Geoffrey Blainey, A History of Camberwell, 1980, Lothian Publishers, p86
no subject
Date: 2009-02-23 06:05 am (UTC)We should talk.
no subject
Date: 2009-02-23 06:48 am (UTC)no subject
Date: 2009-02-23 07:25 am (UTC)no subject
Date: 2009-02-23 08:22 am (UTC)no subject
Date: 2009-02-23 08:25 am (UTC)Newt's (glowing) review of the Far Point suggests that this shouldn't be John Hughes getting a mention, more like John Hughes wrote practically everything in the mag.
no subject
Date: 2009-02-23 08:55 am (UTC)On the matter, I can't judge because I haven't seen (nor can I find, google-fu fails me) Far Point.
no subject
Date: 2009-02-23 09:46 am (UTC)There's more there than just the Far Place section, and it's all good.
no subject
Date: 2009-02-23 10:30 am (UTC)no subject
Date: 2009-02-24 04:41 am (UTC)no subject
Date: 2009-02-23 10:09 am (UTC)no subject
Date: 2009-02-23 10:25 am (UTC)no subject
Date: 2009-02-24 03:24 am (UTC)Always in agreement with.
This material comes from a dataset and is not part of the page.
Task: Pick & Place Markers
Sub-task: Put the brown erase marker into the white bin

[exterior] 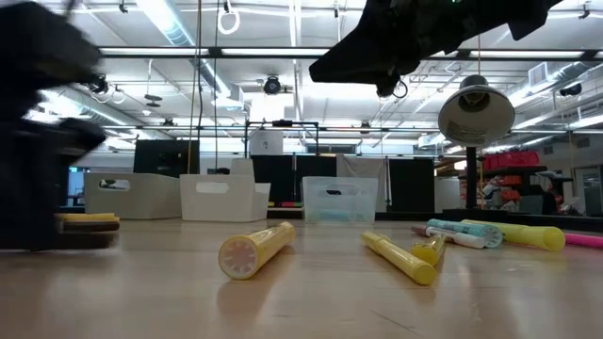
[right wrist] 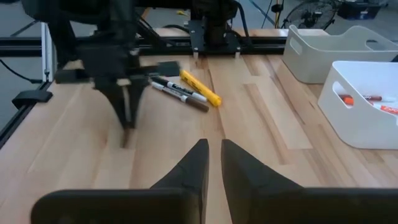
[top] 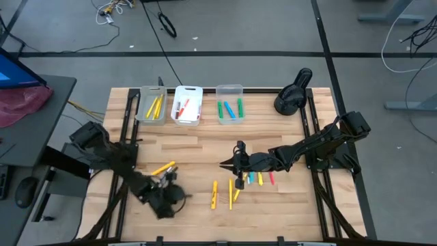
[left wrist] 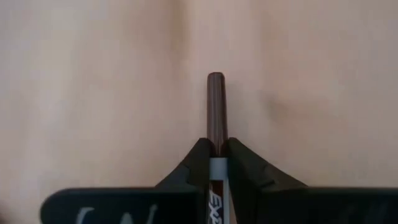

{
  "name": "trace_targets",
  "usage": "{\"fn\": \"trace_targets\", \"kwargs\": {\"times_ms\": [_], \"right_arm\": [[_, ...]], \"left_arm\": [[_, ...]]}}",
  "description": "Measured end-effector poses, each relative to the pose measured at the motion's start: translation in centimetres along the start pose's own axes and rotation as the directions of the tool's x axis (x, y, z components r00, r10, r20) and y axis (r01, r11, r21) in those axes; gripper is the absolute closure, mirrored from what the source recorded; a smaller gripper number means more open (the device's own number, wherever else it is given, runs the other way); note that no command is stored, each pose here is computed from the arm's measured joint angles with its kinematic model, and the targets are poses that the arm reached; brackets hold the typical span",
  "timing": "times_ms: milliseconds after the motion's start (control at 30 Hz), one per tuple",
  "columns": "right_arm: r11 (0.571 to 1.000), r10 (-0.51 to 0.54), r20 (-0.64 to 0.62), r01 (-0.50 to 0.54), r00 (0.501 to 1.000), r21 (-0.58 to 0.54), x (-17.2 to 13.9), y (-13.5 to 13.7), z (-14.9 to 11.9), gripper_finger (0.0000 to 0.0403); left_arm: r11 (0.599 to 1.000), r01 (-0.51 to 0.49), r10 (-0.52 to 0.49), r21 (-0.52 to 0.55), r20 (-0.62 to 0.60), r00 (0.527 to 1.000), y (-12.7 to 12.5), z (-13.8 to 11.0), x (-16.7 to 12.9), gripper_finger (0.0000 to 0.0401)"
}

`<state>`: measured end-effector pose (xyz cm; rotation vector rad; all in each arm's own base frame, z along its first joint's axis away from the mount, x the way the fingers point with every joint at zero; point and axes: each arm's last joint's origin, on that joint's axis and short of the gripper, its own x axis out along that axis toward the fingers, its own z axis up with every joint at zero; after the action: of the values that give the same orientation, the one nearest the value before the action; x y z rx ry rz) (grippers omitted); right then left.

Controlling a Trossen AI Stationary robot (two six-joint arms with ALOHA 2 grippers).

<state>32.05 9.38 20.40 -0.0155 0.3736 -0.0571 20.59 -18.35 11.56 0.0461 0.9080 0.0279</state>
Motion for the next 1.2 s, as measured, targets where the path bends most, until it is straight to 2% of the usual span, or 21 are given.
{"fn": "trace_targets", "kwargs": {"times_ms": [67, 200, 300, 367, 433, 533, 600, 633, 767, 900, 967, 1033, 1200], "right_arm": [[1.0, -0.002, -0.017, 0.002, 1.0, -0.006, 0.0, 0.0, -0.2, 0.0357], [1.0, -0.003, -0.053, 0.002, 0.999, -0.017, -0.1, 0.1, -0.6, 0.0357], [1.0, 0.002, -0.083, -0.004, 0.997, -0.024, -0.2, 0.3, -0.9, 0.0357], [1.0, 0.005, -0.097, -0.008, 0.995, -0.028, -0.2, 0.4, -1.0, 0.0357], [0.999, 0.006, -0.107, -0.01, 0.994, -0.033, -0.3, 0.5, -1.2, 0.0357], [0.999, 0.005, -0.107, -0.009, 0.994, -0.034, -0.3, 0.5, -1.2, 0.0357], [0.999, 0.003, -0.109, -0.006, 0.994, -0.034, -0.3, 0.4, -1.2, 0.0357], [0.999, 0.001, -0.11, -0.005, 0.994, -0.033, -0.2, 0.4, -1.2, 0.0357], [1.0, -0.007, -0.111, 0.004, 0.994, -0.03, -0.1, 0.1, -1.1, 0.0357], [1.0, -0.017, -0.114, 0.014, 0.993, -0.028, 0.0, -0.2, -1.1, 0.0357], [0.999, -0.019, -0.114, 0.016, 0.993, -0.027, 0.0, -0.3, -1.1, 0.0357], [0.999, -0.019, -0.114, 0.016, 0.993, -0.027, 0.0, -0.3, -1.1, 0.0357], [0.999, -0.019, -0.114, 0.016, 0.993, -0.027, 0.0, -0.3, -1.1, 0.0357]], "left_arm": [[0.999, -0.032, 0.034, -0.038, 0.065, 0.997, 1.2, 1.4, 0.9, 0.0365], [0.98, -0.068, 0.11, -0.187, 0.224, 0.968, 4.3, 5.2, 1.6, 0.0361], [0.964, -0.131, 0.197, -0.231, 0.292, 0.936, 7.6, 7.5, 1.2, 0.0365], [0.943, -0.193, 0.283, -0.273, 0.343, 0.896, 10.4, 9.2, 0.3, 0.0365], [0.903, -0.272, 0.389, -0.333, 0.36, 0.848, 13.6, 10.3, -0.9, 0.0365], [0.822, -0.368, 0.532, -0.434, 0.356, 0.769, 19.0, 11.7, -3.0, 0.0365], [0.758, -0.404, 0.611, -0.513, 0.341, 0.714, 22.7, 12.4, -4.2, 0.0365], [0.738, -0.405, 0.628, -0.539, 0.331, 0.704, 24.5, 12.6, -4.6, 0.0365], [0.696, -0.357, 0.61, -0.623, 0.25, 0.752, 30.8, 11.2, -4.0, 0.0365], [0.601, -0.395, 0.607, -0.695, 0.076, 0.791, 34.9, 8.0, -1.7, 0.0365], [0.554, -0.424, 0.6, -0.717, -0.01, 0.8, 36.2, 6.5, -0.6, 0.0361], [0.534, -0.445, 0.585, -0.719, -0.066, 0.808, 36.9, 5.4, 0.6, 0.0359], [0.536, -0.442, 0.527, -0.719, -0.123, 0.841, 37.6, 3.8, 2.6, 0.0354]]}}
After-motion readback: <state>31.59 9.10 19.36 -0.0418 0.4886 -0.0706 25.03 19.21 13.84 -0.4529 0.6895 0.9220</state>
I find philosophy and faith rather like science and faith. Their intermingling cheapens both parties. Philosophy has conjured some absolute rubbish in trying to muck around with questions of theology, like Pascal's Wager, which is I think the most transparent game of philosophical 3-card monte around.
no subject
Date: 2009-02-24 04:40 am (UTC)Dawkins and Carrier have proposed an interesting version where they postulate a deity which rewards honest reasoning which leads to atheism, as opposed to superficial and blind faith - leading to the result that a reasoned disbelief in god ensures a place in heaven, and blind faith leads to hell. :)
The logic of game theory aside, the theological component does however rest on the unverifiable assertion of the existence of God.
no subject
Date: 2009-02-24 04:48 am (UTC)Hence the 3 card monte bit. To be fair as well, Pascal's Wager was never meant to prove God's existence, it was an example of why 'proofs' of God's existence are facile.
I've read Dawkins' take and thought it was pretty funny, but still victim to the pleasing of an arbitrary daddy with arbitrary criteria. Why pick one trait like earnest belief or reasoned disbelief? Why not pick something stupid while you're at it - 'God rewards those with the ability to faithfully explain the Dark Phoenix Saga' or 'God rewards those with the most complete collection of BP petrol station Smurfs'. Trying to bend philosophical thought to this sort of arbitrary criteria is kind of an exercise in futility.